Now, let's return to type classes. I lied a bit when I said that you couldn't write something which took an arbitrarily-nested list—you can, in fact, using type classes and some GHC extensions. Now, before I continue, I should say: don't use this! Seriously. The other technique is almost definitely a better choice. However, this technique is cool, and so I will present it here. Consider the following code:
{-# LANGUAGE MultiParamTypeClasses, FlexibleInstances, UndecidableInstances #-}
class Flattenable f e where
flatten :: f -> [e]
instance Flattenable a a where
flatten = return
instance Flattenable f e => Flattenable [f] e where
flatten = concatMap flatten
We are creating a type class whose instances are the things we can flatten. If we have Flattenable f e, then f should be a collection, in this case a list, whose elements are ultimately of type e. Any single object is such a collection, and its element type is itself; thus, the first instance declaration allows us to flatten anything into a singleton list.
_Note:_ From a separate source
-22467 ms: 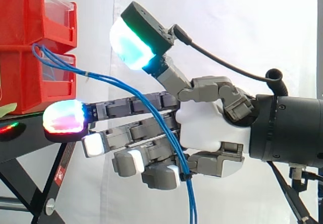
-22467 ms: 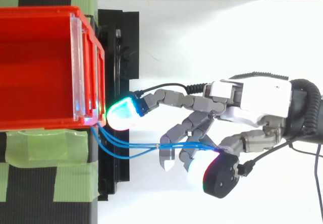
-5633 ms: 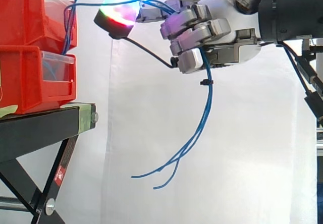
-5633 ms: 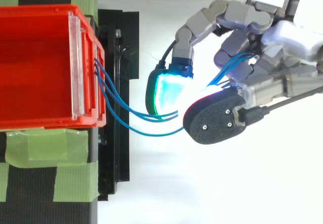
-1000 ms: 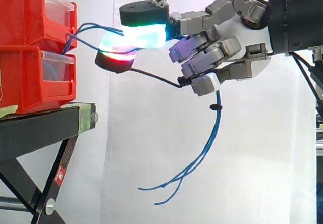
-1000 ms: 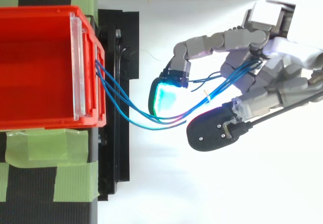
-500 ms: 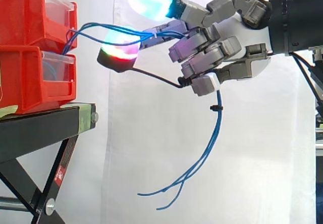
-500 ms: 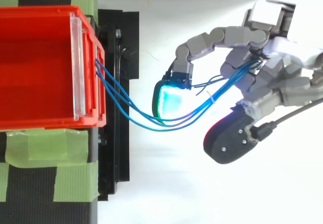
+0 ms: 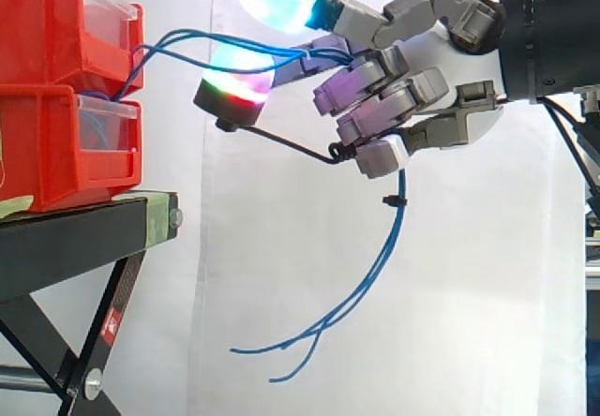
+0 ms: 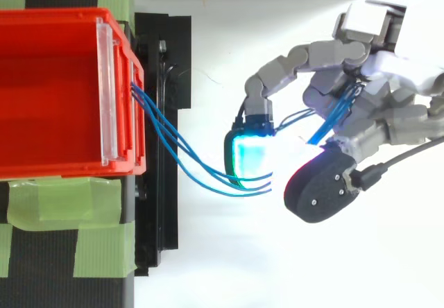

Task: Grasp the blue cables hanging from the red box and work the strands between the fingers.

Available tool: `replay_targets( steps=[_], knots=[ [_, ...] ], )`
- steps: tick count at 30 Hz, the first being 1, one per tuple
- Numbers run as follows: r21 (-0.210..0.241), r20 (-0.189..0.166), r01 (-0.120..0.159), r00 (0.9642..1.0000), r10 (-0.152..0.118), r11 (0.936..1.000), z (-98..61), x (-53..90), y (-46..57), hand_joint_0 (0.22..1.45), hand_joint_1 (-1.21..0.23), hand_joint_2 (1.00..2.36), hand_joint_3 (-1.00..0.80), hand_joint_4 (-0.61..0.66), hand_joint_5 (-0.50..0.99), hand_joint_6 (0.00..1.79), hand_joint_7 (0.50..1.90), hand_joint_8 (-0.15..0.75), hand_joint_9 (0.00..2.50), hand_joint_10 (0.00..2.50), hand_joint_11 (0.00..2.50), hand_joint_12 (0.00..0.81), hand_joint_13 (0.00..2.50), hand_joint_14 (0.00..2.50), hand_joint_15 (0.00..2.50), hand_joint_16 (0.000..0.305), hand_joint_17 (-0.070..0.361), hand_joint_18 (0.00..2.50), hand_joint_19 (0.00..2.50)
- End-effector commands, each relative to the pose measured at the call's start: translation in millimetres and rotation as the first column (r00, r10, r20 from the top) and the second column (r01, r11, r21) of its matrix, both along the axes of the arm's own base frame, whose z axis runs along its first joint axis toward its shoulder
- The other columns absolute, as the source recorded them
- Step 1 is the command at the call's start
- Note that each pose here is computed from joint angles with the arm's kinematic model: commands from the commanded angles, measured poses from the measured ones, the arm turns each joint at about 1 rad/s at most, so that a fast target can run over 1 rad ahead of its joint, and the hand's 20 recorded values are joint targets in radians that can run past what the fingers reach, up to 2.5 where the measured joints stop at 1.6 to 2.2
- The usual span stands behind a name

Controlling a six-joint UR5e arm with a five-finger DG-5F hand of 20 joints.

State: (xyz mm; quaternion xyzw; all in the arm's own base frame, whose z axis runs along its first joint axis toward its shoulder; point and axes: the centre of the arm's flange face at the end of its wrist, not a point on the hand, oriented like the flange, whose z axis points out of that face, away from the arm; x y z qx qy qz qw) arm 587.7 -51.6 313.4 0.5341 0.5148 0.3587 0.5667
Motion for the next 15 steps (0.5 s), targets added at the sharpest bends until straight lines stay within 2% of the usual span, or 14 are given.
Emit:
replay_targets(
  steps=[1,10,15],
  knots=[
    [0.000,0.000,-0.001,1.0000,0.001,1.0000,0.0,0.1,0.5,0.82,-0.63,1.00,-1.00,0.09,0.46,0.42,1.14,0.351,1.18,2.50,2.10,0.507,1.55,2.50,1.25,0.073,0.163,1.78,0.68],
    [-0.001,0.001,0.001,1.0000,-0.001,1.0000,0.1,0.1,-0.4,0.86,-0.64,1.00,-0.92,0.08,0.48,0.32,1.21,0.351,1.18,2.50,2.10,0.507,1.55,2.50,1.25,0.073,0.163,1.78,0.68],
    [-0.001,0.001,-0.001,1.0000,0.001,1.0000,0.1,0.2,0.5,0.86,-0.68,1.00,-0.91,0.10,0.40,0.41,1.15,0.351,1.18,2.50,2.10,0.507,1.55,2.50,1.25,0.073,0.163,1.78,0.68]
  ],
)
The second instance declaration says that if we can flatten an f into a list of es, then we can also flatten a list of fs into a list of es by flattening each f and sticking the resulting lists together. This recursive class definition defines the function recursively for the nested list types, giving you the ability to flatten a list of any nesting with the single function flatten: [1,2,3], [[4,5],[6]], [[[7,8],[9]],[[10]],[[11],[12]]], and so on.
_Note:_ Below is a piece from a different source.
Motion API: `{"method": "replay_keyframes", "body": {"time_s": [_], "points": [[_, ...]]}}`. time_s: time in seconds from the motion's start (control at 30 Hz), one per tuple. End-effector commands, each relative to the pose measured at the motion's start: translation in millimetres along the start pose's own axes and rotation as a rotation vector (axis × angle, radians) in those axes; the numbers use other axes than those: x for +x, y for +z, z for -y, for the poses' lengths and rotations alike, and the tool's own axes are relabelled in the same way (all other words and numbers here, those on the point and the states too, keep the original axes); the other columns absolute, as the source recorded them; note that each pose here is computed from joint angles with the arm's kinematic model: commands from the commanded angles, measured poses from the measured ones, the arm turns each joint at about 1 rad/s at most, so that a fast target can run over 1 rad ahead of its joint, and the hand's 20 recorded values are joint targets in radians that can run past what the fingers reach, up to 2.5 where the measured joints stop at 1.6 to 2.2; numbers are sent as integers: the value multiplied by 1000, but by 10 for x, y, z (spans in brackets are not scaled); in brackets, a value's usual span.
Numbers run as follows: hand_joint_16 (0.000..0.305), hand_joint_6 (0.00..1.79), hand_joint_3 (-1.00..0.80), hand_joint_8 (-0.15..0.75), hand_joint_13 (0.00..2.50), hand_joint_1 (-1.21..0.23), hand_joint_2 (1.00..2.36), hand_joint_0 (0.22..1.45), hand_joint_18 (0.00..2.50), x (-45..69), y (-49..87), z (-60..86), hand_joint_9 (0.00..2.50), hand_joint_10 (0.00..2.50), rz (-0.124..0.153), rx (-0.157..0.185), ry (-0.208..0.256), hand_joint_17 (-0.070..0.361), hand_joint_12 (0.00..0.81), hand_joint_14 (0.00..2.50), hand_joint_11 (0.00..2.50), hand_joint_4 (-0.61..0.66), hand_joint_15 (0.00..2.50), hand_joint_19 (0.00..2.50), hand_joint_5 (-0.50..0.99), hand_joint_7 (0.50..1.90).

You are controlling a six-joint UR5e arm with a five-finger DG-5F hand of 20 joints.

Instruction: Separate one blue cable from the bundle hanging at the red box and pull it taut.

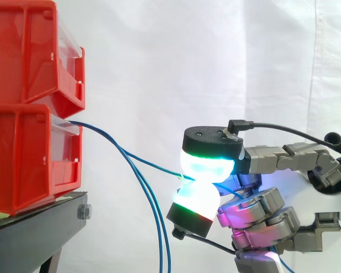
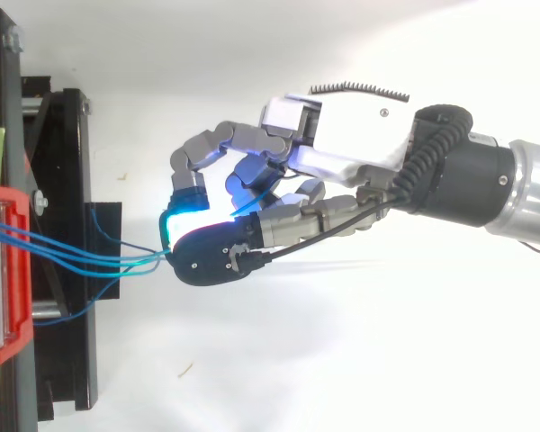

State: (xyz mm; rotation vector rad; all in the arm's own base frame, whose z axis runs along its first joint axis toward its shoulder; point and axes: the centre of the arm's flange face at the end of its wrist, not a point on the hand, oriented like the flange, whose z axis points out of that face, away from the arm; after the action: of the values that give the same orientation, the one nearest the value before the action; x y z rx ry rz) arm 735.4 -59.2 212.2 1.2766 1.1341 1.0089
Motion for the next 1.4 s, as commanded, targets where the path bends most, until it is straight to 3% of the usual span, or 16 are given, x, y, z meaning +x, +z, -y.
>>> {"method": "replay_keyframes", "body": {"time_s": [0.0,1.37], "points": [[46,916,269,313,1093,-706,1207,836,1125,-3,-1,1,918,1421,1,1,0,104,342,1985,1780,87,1501,1132,-218,1290],[45,918,264,305,1048,-701,1176,841,1078,-3,-1,1,857,1616,1,1,0,101,333,2041,1723,87,1480,1147,-215,1269]]}}
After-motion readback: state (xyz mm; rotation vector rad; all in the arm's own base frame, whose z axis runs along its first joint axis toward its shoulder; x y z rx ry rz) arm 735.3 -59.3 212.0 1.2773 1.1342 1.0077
However, because of the multiple instances and such, it does require a single type annotation: you will need to write, for instance, flatten [[True,False],[True]] :: [Bool]. If you have something that's type class-polymorphic within your lists, then things are a little stricter; you need to write flatten [[1],[2,3 :: Int]] :: [Int], and as far as I can tell, the resulting list cannot be polymorphic itself. (However, I could well be wrong about this last part, as I haven't tried everything by any means.) For a similar reason, this is too open—you could declare instance Flattenable [f] () where flatten = [()] if you wanted too. I tried to get things to work with type families/functional dependencies in order to remove some of these problems, but thanks to the recursive structure, couldn't get it to work (I had no e and a declaration along the lines of type Elem a = a and type Elem [f] = Elem f, but these conflicted since [f] matches a). If anyone knows how, I'd very much like to see it!
Again, sorry about the length—I tend to start blathering when I get tired. Still, I hope this is helpful!
You are confusing the interactive command :t in the interpreter with a built-in function. You cannot query the type at runtime.
Look at the example for that problem:
flatten (List [Elem 1, List [Elem 2, List [Elem 3, Elem 4], Elem 5]])
As you see, the problem wants you to create your own data structure for arbitrarily nested lists.
Normal haskell lists can not be arbitrarily nested. Every element of the list has to have the same type, statically known, which is why it makes no sense to check the type of the elements dynamically.
In general haskell does not allow you to create a list of different types and then check the type at runtime. You could use typeclasses to define different behaviors for flatten with different types of arguments, but that still wouldn't give you arbitrarily nested lists.